Provided data: Begin

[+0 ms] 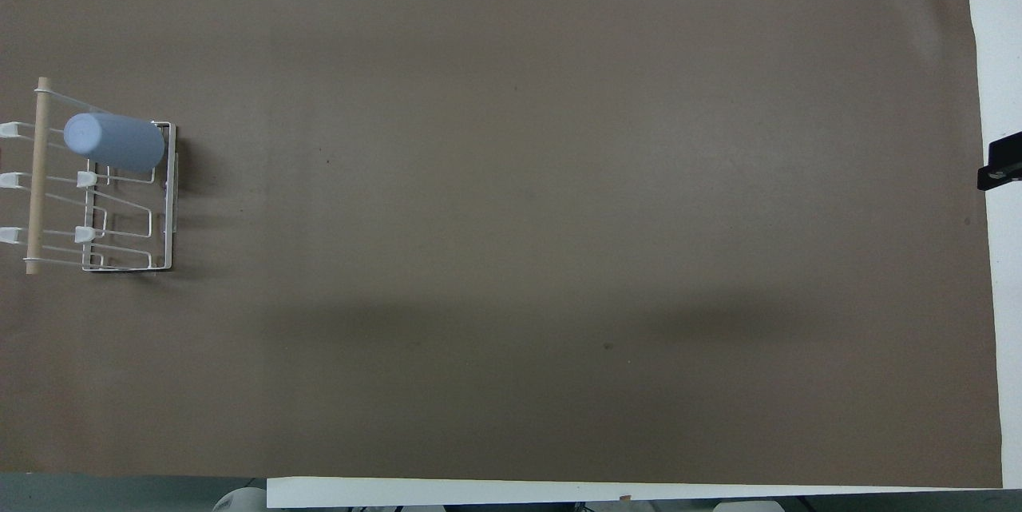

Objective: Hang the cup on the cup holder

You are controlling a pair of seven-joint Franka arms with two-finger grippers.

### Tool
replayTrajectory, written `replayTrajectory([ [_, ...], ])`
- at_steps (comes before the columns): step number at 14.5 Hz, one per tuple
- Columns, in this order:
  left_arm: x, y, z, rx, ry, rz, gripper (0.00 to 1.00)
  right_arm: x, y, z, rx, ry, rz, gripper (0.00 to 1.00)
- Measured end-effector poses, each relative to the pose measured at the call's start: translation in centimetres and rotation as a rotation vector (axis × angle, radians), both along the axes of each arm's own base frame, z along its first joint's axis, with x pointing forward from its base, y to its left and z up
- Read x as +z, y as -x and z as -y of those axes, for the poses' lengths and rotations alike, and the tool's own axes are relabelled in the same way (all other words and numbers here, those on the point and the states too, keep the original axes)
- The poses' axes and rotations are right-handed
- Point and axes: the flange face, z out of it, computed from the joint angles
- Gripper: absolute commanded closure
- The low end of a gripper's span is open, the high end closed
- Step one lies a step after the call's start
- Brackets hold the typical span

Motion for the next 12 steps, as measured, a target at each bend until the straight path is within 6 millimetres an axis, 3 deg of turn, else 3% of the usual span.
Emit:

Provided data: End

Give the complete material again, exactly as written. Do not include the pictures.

[+0 ms] 

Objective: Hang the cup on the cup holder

You are controlling a pair of seven-joint Franka arms with two-finger grippers.

### Tool
replayTrajectory, written `replayTrajectory([ [_, ...], ])`
- at_steps (comes before the columns): step number at 14.5 Hz, one per tuple
- Columns, in this order:
  left_arm: x, y, z, rx, ry, rz, gripper (0.00 to 1.00)
  right_arm: x, y, z, rx, ry, rz, gripper (0.00 to 1.00)
- Measured end-effector poses, each relative to the pose measured at the call's start: translation in centimetres and rotation as a rotation vector (axis × angle, radians), both along the axes of each arm's own base frame, z along its first joint's axis, with x pointing forward from its base, y to its left and z up
- Read x as +z, y as -x and z as -y of those axes, for the poses' lengths and rotations alike, and the tool's own axes are relabelled in the same way (all other words and numbers here, those on the point and the states too, keep the original axes)
- The poses' axes and rotations are right-handed
- Point and axes: the flange face, z out of it, computed from the joint angles
- Gripper: absolute commanded closure
- The low end of a gripper's span is open, the high end closed
- Step one lies a step after the call's start
- Brackets hold the typical span

Motion for the next 12 steps, as measured, a target at each bend until the straight path is within 6 millimetres an axis, 3 deg of turn, else 3% of the usual span.
Emit:

The exercise is done, and no more output is needed.